447 Interventions effective in increasing influenza vaccination rates

February 09, 2015

written by Brian R McAvoy

Clinical question
How effective are access, provider, system and societal interventions in increasing the uptake of influenza vaccination in people aged 60 years and older in the community?

Bottom line
Effective interventions for increasing community demand were a letter plus leaflet/postcard (compared with a letter), nurses/pharmacists educating plus vaccinating patients, a phone call from a senior, a telephone invitation rather than clinic drop-in, free groceries lottery and nurses educating and vaccinating patients. Effective interventions for enhancing vaccination access were home visits (compared with clinic invitation), free vaccine and patient group visits.

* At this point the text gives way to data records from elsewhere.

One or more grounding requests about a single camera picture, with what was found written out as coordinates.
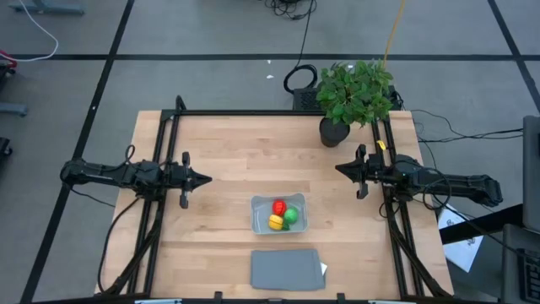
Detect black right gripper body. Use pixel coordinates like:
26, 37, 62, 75
356, 144, 396, 200

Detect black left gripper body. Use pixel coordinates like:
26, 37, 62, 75
167, 151, 193, 210

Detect yellow toy lemon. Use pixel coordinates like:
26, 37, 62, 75
268, 214, 290, 231

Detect pale grey plastic tupperware container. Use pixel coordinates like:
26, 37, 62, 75
251, 193, 309, 236

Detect potted green artificial plant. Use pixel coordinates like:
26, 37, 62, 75
316, 59, 394, 148

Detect grey woven cloth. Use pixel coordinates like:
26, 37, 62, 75
250, 248, 327, 292

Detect white printed paper sheet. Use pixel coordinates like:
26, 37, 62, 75
437, 204, 485, 274

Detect black desk beam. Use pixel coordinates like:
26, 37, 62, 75
440, 204, 524, 245

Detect grey monitor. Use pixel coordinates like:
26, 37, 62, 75
521, 116, 540, 233

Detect grey furniture foot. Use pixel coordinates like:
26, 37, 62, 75
0, 102, 29, 118
8, 0, 85, 16

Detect black keyboard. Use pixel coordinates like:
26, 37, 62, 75
517, 248, 540, 303

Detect red object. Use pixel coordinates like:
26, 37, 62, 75
0, 49, 18, 69

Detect black aluminium table frame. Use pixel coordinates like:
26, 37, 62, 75
99, 95, 455, 299

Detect coiled black cable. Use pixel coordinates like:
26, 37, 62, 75
283, 0, 318, 95

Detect yellow cable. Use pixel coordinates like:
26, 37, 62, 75
382, 0, 407, 68

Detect tangled black cable bundle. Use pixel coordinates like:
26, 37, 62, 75
265, 0, 317, 20

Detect white cable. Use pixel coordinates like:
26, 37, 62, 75
16, 0, 59, 63

Effective provider/system interventions were paying physicians, reminding physicians about all their patients, posters plus postcards, chart review/feedback and educational outreach/feedback.

Caveat
Trials did not report adverse events. There were no trials of interventions at a societal level. A key problem was measuring how complete the assessment of influenza vaccination was, as in most of the US studies it was possible for participants to receive vaccination at walk-in clinics and during campaigns, instead of their regular clinics; some studies did not perform independent verification of the accuracy and completeness of their clinic records or financial billings.

Context
Many health authorities recommend influenza vaccination of older people. However, vaccination uptake in people aged 60 and older varies across countries, socioeconomic and health-risk groups. It is important to identify effective interventions to increase influenza vaccination uptake.

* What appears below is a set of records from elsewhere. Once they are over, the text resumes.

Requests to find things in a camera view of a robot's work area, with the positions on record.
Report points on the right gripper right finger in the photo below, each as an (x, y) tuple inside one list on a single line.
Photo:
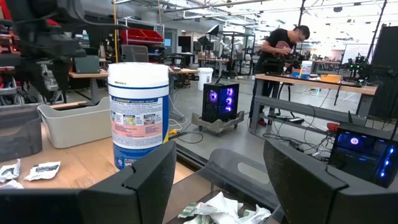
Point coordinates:
[(298, 189)]

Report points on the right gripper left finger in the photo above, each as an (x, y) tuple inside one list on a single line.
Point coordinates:
[(149, 189)]

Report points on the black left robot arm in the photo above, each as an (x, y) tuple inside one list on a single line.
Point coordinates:
[(40, 37)]

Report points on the dark translucent plastic bin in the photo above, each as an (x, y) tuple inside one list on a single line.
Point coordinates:
[(233, 161), (18, 137)]

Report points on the orange floor device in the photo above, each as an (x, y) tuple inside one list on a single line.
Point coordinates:
[(332, 126)]

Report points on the white disinfecting wipes canister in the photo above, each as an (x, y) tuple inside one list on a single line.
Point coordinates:
[(138, 109)]

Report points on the light grey plastic bin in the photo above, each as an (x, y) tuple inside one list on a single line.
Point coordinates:
[(77, 130)]

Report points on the grey wheeled dolly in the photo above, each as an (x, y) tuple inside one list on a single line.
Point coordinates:
[(217, 126)]

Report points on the white packet black label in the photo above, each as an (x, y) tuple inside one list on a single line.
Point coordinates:
[(42, 170), (9, 170), (11, 185)]

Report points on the black computer tower purple lights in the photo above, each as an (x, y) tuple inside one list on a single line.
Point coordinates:
[(220, 101)]

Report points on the yellow box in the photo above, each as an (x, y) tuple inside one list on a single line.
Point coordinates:
[(330, 77)]

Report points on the small wipes tub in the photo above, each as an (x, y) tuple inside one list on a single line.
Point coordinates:
[(306, 70)]

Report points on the white bucket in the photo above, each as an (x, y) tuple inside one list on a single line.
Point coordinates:
[(205, 77)]

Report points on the light wooden work table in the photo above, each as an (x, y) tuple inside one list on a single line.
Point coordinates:
[(93, 74)]

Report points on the grey office chair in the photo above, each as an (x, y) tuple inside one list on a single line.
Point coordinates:
[(134, 53)]

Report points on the black robot green lights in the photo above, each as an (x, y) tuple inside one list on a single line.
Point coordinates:
[(360, 67)]

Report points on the person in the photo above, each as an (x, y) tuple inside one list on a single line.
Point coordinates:
[(276, 43)]

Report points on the white board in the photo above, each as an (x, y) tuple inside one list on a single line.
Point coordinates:
[(356, 53)]

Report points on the black monitor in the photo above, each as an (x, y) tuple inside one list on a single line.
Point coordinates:
[(184, 42)]

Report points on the large red storage bin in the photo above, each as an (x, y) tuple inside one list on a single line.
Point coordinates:
[(152, 35), (130, 35)]

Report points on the large black board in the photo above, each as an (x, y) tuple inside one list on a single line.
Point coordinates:
[(385, 62)]

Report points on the black studio lamp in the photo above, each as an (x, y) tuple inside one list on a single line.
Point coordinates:
[(214, 29)]

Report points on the wooden bench grey frame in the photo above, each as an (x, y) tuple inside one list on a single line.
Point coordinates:
[(311, 82)]

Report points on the black rack frame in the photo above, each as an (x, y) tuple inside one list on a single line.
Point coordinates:
[(236, 53)]

Cochrane Systematic Review
Thomas RE, Lorenzetti DI. Interventions to increase influenza vaccination rates of those 60 years and older in the community. Cochrane Reviews, 2014, Issue 7. Art. No.: CD005188.DOI: 10.1002/14651858. CD005188.pub3. This review contains 57 studies involving 896,531 participants.

Pearls are an independent product of the Cochrane primary care group and are meant for educational use and not to guide clinical care.